Les yeux de la foi

par Gérard Leclerc

lundi 3 octobre 2016

La cérémonie de réouverture de l’église Saint-Étienne-du-Rouvray a été largement relayée par les médias, hier dimanche. La liturgie est un langage qui parle d’abord aux oreilles des croyants, et peut-être aussi une gestuelle que perçoivent d’abord ce que le théologien Pierre Rousselot appelait « les yeux de la foi ». Il s’agissait d’un « rite pénitentiel de réparation », qui n’est guère transposable dans un idiome areligieux. Et pourtant, il semble qu’il y ait eu de l’intérêt pour ce langage et cette gestuelle, en dehors des fidèles de l’Église catholique. On peut l’expliquer par l’émotion persistante de l’opinion touchée par ce meurtre à l’autel, avec son caractère singulier. Le maire de Saint-Étienne-du-Rouvray appartient au parti communiste. Depuis le drame du 26 juillet dernier, il n’a cessé d’être associé à tout ce qui a suivi, et il était encore là hier. On peut présumer qu’appartenant à une tradition areligieuse, il n’en a pas moins été touché par la mort de ce prêtre qu’il connaissait, et dont le meurtre avait une signification toute particulière.

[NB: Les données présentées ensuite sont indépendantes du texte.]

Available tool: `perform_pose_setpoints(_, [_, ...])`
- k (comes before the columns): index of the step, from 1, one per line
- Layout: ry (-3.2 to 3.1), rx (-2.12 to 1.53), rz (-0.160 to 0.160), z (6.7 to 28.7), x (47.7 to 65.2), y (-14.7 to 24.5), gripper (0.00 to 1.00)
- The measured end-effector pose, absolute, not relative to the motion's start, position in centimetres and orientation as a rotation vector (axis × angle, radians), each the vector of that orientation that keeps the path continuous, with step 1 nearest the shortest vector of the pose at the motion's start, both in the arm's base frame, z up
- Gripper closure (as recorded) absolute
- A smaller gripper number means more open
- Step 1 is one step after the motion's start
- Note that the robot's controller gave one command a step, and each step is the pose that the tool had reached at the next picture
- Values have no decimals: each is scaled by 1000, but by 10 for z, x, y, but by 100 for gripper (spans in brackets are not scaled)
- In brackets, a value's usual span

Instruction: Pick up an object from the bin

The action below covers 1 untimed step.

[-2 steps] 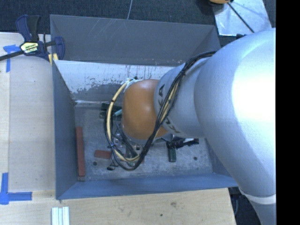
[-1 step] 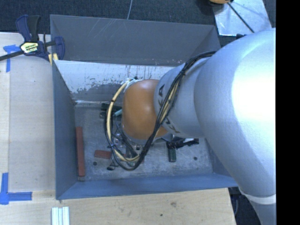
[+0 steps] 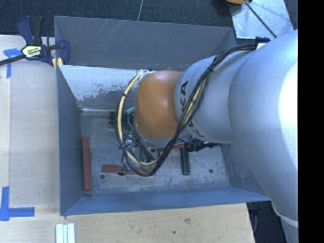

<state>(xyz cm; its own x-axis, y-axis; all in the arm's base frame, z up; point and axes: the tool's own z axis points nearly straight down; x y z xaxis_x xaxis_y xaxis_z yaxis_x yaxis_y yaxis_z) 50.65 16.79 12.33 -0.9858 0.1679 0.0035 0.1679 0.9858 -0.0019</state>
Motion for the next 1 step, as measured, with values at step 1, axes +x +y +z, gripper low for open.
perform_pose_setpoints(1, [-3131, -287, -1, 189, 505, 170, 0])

Il est possible de saisir le phénomène de diverses façons. Par exemple à la façon de Régis Debray, qui, dans son dernier livre, revient une fois encore sur l’importance de la croyance et du sacré au sein de la cité, sous le simple regard du sociologue et du médiologue : « Rien n’est sacré en soi, écrit-il, mais on ne connaît pas de société, fut-elle officiellement athée, qui n’ait en son sein un point de sacralité, légitimant le sacrifice et interdisant le sacrilège. Le sacralisé ou l’intouchable se distingue du profane et de l’anodin par des traits invariants reconnaissables à l’œil nu auxquels restent aveugles beaucoup d’esprits soi-disant émancipés. » (Allons au fait. Croyances historiques, réalités religieuses, Gallimard – France Culture.)

Tout en étant d’accord avec Régis Debray sur cette sorte de phénoménologie du sacré, j’ajouterais néanmoins que la liturgie de Saint-Étienne du Rouvray dépassait cette forme de sacralité. Il est vrai que pour la comprendre pleinement, il faut les oreilles du croyant et les yeux de la foi. Mais le surnaturel n’est étranger à nul homme et à nulle femme. Et je suis persuadé que beaucoup, pensant ne percevoir que du sacré, ne sont pas loin d’appréhender ce qu’il y a de surnaturel dans le sacrifice du père Jacques Hamel, à qui le Pape vient d’ouvrir sans attendre la route de la béatification.

Chronique diffusée sur Radio Notre-Dame le 3 octobre 2016.